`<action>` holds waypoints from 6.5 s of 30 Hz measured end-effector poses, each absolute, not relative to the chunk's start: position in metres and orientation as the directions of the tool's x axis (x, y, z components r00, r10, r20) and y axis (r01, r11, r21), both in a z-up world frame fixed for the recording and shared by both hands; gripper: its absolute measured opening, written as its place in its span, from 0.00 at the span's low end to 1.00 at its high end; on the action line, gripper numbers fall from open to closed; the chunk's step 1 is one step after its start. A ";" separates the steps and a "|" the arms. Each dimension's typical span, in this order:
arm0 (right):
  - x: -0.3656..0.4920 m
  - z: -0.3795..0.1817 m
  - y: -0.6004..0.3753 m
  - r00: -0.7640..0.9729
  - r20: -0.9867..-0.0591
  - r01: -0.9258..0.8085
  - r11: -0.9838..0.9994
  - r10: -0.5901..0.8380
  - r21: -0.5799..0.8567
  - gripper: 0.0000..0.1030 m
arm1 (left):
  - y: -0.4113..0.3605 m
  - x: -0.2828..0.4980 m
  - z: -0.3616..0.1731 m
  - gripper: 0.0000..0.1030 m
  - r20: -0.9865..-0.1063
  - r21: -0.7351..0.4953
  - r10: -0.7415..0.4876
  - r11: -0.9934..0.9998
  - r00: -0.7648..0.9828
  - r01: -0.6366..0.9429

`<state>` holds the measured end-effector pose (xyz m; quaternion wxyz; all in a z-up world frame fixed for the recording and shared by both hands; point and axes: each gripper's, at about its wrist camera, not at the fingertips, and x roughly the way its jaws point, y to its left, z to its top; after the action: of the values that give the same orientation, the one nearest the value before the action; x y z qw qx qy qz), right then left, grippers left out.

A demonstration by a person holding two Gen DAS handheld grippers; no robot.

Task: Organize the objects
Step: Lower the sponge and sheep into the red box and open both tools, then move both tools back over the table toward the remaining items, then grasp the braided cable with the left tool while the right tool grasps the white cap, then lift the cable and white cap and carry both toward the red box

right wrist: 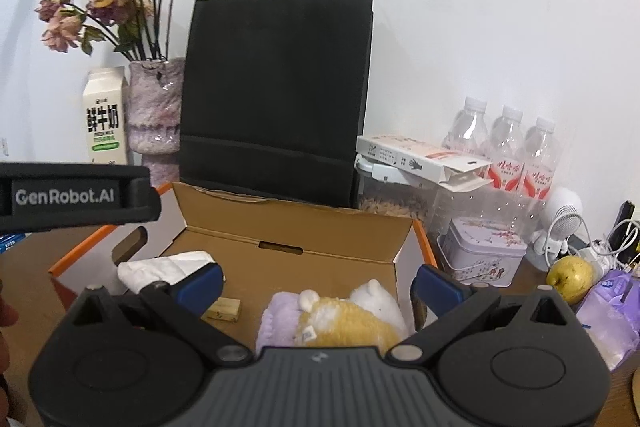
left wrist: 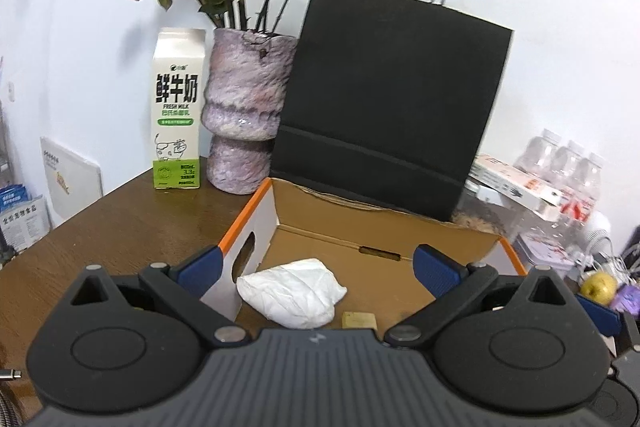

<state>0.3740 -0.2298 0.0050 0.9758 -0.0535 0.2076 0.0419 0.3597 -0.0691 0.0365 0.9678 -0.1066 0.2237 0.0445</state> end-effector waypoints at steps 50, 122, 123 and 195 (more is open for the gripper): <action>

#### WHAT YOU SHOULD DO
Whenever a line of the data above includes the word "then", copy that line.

#### WRITTEN REPLY
`<state>` holds the measured end-effector pose (xyz m; quaternion wxyz; all in a z-up world frame fixed for the recording and shared by both hands; point and axes: each gripper's, at about its wrist camera, not at the fingertips, and x roughly the way its jaws point, y to its left, z to its top; after the action: of the values that give the same orientation, the one nearest the value before the action; x y z qw qx qy qz), right then left, grippers left out.
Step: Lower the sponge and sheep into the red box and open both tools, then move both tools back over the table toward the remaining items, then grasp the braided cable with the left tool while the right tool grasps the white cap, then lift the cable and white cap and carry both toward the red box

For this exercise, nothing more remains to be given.